What is needed: The following data needs to be repeated exactly, with all images excluded.

Given data:
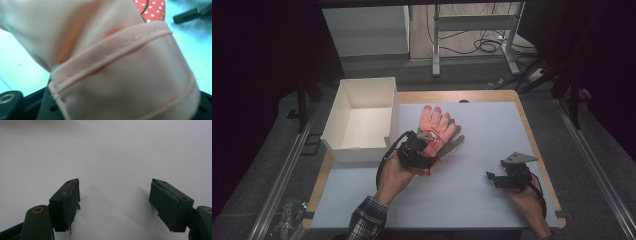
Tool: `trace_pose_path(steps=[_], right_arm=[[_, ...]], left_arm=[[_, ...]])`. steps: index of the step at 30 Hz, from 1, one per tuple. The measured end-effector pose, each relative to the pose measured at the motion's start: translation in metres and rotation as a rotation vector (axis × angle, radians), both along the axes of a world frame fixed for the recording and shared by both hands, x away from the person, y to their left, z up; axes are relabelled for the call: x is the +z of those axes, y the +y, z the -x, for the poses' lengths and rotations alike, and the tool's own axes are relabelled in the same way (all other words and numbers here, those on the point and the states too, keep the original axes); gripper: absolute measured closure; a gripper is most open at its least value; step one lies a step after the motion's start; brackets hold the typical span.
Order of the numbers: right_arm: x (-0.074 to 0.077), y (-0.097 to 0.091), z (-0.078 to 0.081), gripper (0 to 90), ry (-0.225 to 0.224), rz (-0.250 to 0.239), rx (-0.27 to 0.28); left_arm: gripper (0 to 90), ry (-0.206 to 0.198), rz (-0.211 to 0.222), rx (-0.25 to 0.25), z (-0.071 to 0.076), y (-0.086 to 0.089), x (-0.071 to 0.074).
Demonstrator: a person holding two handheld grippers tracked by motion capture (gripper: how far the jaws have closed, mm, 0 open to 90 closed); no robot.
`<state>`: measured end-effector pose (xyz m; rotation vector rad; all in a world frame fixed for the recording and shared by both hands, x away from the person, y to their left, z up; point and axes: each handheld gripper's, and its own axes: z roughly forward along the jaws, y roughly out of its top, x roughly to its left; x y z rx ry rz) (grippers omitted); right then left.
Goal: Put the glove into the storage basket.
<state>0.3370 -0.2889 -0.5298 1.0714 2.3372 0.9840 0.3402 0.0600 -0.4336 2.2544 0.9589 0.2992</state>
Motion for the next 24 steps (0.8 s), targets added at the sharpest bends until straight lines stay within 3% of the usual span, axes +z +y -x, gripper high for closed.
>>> trace_pose_path(steps=[4, 15, 24], right_arm=[[0.000, 0.000, 0.000, 24.8, -0.002, -0.001, 0.000], [0.000, 0.000, 0.000, 24.8, -0.001, -0.001, -0.001], [0.000, 0.000, 0.000, 24.7, 0.000, -0.002, 0.000]], left_arm=[[50.5, 0.007, 0.011, 0.012, -0.006, 0.004, 0.006], [55.0, 0.012, 0.029, 0.046, -0.016, 0.007, 0.005], [56.2, -0.022, 0.035, 0.069, -0.023, 0.015, 0.032]])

Problem solution:
Tool: `trace_pose_path(steps=[_], right_arm=[[_, ...]], left_arm=[[_, ...]])`. steps: index of the step at 30 Hz, from 1, one per tuple. The measured end-effector pose, each relative to the pose measured at the motion's start: translation in metres and rotation as a rotation vector (axis × angle, radians), both along the axes of a world frame fixed for the recording and shared by both hands, x away from the person, y to their left, z up; axes are relabelled for the call: x is the +z of those axes, y the +y, z the -x, for the poses' lengths and rotations alike, and the tool's own axes are relabelled in the same way (all other words and numbers here, those on the point and the states too, keep the original axes); gripper: absolute measured closure; a gripper is most open at its least value; step one lies a step after the motion's start; brackets hold the typical span.
Order of the numbers: right_arm: x (-0.074 to 0.077), y (-0.097 to 0.091), z (-0.078 to 0.081), gripper (0 to 90), ry (-0.225 to 0.224), rz (-0.250 to 0.239), rx (-0.27 to 0.28); left_arm: gripper (0 to 90), ry (-0.206 to 0.198), rz (-0.211 to 0.222), rx (-0.25 to 0.25), z (-0.071 to 0.076), y (-0.086 to 0.089), x (-0.071 to 0.074).
Demonstrator: a person holding two handheld grippers tracked by motion capture (gripper: how far the jaws have closed, mm, 0 open to 90 closed); no robot.
`<state>`: measured end-effector pose (xyz m; rotation vector rad; all in a world frame fixed for the recording and shared by both hands, x away from the person, y to their left, z up; point and axes: each handheld gripper's, and its own axes: z roughly forward along the jaws, y roughly out of its top, x roughly to its left; x y z rx ry rz) (grippers omitted); right then left.
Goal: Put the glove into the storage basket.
<state>0.3370 -0.2889 -0.5298 1.0714 2.3372 0.9840 0.3402 0.0600 -0.4336 2.2544 0.9589 0.2992</state>
Motion for the next 24 steps (0.8 s), targets added at the sharpest bends until straight lines stay within 3% of the usual span, axes +z +y -x, gripper high for closed.
>>> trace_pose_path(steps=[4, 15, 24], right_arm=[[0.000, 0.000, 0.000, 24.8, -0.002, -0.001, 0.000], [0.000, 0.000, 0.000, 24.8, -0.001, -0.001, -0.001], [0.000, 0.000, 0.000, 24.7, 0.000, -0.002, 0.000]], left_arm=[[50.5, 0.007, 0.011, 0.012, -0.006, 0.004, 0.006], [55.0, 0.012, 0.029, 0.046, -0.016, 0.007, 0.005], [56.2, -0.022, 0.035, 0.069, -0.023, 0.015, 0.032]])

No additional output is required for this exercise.